Being a classical geologist by training who has slowly ventured off into marine sciences, I've seen way too many freshmen enter the system with some rather obscure ideas about what marine biology means.....all those little princes and princessas that start feeling uncomfortable (to say the least) when they have to kill their first few specimen. This subject can be bloody, you better accept this before you start it. On land you call those folks treehuggers, in the sea I'd rather call them dolphinhuggers or turtlehuggers.
Even if we cut out the turtlehuggers and look at those that have the guts to remove those from fishes and other animals, most will find a job in a rather unrelated field. Many end up as sales reps for pharmaceutical or chemical companies, or for companies that sell lab equipment, because MB usually gives you a pretty broad background in all fields of science.
Those that stay in research will either end up as technician of some sort, usually badly treated by the administration, sometimes by the scientists and students as well, but always badly paid like jaymz101 already said.
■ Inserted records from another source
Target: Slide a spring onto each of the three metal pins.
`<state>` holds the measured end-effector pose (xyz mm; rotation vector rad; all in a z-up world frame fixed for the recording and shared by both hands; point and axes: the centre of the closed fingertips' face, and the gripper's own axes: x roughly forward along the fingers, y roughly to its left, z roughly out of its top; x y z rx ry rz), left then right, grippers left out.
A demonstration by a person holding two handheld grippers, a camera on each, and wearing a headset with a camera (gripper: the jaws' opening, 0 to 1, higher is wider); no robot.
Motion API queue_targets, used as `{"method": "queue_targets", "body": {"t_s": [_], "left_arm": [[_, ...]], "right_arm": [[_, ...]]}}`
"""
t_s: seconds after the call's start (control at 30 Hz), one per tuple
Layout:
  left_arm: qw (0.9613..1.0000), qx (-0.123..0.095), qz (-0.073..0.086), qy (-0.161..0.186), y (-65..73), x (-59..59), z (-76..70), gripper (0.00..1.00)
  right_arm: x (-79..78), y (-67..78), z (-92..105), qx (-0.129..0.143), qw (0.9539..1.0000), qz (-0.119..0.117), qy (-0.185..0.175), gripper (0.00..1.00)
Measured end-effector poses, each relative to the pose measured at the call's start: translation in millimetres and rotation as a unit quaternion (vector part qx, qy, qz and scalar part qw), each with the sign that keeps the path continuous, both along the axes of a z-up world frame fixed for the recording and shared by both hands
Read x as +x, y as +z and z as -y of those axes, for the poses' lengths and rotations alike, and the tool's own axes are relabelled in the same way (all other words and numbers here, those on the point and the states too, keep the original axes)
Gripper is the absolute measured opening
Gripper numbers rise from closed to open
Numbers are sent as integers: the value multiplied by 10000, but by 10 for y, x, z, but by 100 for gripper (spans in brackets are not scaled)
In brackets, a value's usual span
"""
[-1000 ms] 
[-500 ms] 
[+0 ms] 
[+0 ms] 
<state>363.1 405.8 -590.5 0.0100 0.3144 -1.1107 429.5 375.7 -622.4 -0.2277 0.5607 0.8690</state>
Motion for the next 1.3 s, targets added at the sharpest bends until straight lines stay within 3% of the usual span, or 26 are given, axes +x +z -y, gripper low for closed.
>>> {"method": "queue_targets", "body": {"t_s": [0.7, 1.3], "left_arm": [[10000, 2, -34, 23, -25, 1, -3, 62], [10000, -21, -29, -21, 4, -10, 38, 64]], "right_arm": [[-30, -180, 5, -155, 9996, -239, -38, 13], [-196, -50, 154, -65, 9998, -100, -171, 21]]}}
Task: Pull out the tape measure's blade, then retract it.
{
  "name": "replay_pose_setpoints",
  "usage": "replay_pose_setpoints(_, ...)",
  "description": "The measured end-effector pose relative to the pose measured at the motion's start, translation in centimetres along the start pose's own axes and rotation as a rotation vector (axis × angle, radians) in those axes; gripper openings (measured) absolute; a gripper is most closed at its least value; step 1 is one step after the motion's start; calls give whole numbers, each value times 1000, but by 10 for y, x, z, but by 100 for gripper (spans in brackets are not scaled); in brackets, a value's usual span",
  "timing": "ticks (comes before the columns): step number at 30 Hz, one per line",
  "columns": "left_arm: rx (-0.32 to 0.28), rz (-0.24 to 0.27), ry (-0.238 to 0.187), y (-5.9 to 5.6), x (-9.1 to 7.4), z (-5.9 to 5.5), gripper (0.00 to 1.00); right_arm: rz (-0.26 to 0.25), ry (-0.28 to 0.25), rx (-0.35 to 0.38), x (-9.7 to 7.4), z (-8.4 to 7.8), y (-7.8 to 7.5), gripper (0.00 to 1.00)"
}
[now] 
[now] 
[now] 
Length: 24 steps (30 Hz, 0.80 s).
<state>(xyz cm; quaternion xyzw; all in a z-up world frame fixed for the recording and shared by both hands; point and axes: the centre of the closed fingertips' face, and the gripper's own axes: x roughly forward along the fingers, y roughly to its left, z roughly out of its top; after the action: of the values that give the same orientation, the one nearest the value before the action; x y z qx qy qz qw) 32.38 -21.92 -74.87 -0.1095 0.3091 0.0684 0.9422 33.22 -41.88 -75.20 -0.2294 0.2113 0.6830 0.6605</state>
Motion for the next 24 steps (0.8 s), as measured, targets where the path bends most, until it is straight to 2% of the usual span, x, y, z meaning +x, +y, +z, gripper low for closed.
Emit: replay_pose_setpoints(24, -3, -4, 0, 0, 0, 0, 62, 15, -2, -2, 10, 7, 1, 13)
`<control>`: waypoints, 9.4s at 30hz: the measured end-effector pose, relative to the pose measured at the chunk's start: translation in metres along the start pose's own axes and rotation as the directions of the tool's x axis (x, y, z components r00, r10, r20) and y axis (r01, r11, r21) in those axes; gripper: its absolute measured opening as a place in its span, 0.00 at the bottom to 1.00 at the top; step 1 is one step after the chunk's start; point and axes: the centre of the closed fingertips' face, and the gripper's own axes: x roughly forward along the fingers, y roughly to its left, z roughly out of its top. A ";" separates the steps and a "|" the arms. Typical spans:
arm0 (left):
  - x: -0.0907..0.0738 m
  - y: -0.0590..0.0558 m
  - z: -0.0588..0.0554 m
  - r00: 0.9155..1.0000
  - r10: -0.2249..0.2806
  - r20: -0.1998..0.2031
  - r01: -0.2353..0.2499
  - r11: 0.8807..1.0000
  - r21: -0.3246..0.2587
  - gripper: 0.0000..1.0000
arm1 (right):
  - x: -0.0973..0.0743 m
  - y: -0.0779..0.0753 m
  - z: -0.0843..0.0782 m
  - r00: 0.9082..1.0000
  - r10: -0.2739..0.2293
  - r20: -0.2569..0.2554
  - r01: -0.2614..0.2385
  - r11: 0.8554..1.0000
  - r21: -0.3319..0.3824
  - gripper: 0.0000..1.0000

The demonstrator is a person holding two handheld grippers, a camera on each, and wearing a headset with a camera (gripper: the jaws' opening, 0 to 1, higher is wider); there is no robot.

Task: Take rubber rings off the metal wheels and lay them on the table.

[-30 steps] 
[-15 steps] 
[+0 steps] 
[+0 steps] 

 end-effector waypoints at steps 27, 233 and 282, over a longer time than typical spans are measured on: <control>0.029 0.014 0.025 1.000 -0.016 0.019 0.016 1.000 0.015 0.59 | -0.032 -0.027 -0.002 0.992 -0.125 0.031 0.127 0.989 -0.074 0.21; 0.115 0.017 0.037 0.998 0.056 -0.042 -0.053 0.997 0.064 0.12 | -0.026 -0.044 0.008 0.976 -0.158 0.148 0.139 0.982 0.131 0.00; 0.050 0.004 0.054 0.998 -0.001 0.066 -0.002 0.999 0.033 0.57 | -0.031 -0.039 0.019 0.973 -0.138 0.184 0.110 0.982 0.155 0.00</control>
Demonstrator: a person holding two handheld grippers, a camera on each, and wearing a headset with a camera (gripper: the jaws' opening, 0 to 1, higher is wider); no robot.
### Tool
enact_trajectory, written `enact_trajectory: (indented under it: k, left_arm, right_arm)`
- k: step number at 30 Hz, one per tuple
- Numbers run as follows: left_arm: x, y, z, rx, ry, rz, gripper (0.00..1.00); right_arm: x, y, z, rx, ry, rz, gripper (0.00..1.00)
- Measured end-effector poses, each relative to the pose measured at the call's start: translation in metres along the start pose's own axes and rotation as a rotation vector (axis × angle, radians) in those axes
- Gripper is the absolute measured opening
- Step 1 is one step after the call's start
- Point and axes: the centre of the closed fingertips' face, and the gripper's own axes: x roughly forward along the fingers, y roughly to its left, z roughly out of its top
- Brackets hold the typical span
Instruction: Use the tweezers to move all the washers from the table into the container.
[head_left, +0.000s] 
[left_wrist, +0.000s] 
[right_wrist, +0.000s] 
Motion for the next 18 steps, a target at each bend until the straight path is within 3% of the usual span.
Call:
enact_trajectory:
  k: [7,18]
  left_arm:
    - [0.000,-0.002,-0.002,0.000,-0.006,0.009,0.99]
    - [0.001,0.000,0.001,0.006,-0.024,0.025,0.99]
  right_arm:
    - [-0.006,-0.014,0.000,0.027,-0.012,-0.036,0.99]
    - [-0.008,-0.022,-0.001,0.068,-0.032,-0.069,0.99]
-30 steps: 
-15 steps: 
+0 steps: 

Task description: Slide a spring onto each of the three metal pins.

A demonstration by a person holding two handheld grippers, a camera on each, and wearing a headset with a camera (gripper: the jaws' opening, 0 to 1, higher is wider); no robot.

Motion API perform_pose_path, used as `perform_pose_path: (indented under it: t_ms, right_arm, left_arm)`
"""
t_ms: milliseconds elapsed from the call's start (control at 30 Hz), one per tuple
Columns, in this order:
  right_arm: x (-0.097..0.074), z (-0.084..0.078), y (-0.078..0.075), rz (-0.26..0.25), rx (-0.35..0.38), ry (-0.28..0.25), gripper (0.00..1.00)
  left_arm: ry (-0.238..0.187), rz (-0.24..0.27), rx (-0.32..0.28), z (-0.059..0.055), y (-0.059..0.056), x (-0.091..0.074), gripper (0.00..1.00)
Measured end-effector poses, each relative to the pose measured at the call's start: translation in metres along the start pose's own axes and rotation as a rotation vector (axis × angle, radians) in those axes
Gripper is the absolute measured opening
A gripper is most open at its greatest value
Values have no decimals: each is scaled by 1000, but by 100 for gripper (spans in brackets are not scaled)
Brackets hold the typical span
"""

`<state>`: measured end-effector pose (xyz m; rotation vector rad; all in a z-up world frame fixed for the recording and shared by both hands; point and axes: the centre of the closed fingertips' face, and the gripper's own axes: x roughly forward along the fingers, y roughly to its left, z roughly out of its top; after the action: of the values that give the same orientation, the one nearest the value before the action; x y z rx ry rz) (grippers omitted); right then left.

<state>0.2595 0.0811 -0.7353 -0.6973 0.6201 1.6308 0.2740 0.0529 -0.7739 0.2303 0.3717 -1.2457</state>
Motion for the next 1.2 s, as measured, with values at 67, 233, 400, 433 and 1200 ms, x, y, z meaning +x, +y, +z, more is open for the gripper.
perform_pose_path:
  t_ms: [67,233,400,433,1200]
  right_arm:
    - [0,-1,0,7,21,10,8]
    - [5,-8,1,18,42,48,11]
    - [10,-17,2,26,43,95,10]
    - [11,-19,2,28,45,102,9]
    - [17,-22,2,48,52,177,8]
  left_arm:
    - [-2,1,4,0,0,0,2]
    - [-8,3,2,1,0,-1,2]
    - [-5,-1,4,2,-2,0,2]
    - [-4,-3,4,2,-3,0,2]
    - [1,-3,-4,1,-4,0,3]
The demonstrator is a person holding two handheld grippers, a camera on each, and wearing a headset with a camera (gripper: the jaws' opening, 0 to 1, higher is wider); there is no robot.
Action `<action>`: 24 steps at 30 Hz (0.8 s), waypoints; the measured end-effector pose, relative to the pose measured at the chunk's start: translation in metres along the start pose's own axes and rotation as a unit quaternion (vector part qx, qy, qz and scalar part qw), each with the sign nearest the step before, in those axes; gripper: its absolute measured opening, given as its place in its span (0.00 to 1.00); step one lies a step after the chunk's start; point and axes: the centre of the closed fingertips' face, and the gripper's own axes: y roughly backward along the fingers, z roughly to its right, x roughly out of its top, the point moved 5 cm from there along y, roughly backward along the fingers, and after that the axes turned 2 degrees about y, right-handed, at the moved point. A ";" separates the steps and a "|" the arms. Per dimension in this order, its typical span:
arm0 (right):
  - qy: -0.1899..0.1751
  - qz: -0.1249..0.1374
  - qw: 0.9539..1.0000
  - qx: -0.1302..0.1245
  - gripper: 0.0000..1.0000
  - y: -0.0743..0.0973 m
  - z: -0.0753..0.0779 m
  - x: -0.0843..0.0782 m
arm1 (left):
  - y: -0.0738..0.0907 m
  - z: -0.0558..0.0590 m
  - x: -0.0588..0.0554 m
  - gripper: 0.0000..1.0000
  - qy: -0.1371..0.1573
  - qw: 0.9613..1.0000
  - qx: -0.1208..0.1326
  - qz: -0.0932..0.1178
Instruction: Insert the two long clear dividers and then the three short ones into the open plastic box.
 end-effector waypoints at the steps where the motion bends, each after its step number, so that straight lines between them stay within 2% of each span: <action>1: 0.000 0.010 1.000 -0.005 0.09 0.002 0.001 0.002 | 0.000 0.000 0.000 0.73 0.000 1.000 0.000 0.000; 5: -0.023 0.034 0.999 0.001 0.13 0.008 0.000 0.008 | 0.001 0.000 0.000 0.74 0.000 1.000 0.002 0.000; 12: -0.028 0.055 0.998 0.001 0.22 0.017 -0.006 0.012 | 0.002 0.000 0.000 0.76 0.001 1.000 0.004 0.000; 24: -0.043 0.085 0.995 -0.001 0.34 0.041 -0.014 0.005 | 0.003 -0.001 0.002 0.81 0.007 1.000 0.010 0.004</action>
Those that want to do an academic career have another couple of years of miserable pay and long hours ahead of them before eventually being the lucky ones to get a job as an assistant professor or some kind of researcher in a larger facility (like me), which is not badly paid but definitely not top of the line. You work long hours but usually have a higher degree of freedom than the average office worker.
The entire field is rather small, even when seen globally. Everybody knows everyone. At least in academia it is really important to get a good supervisor and to be at a good place with a good reputation. There is a "publish or perish" mentality in the field. If your supervisor hasn't published well in the last couple of years, he or she is academically dead.
If this is what you want to do, go for it. If I can't be out on a ship at least once a year for a couple of weeks I start to miss it dearly.
I simply have given up hopes to become rich one day.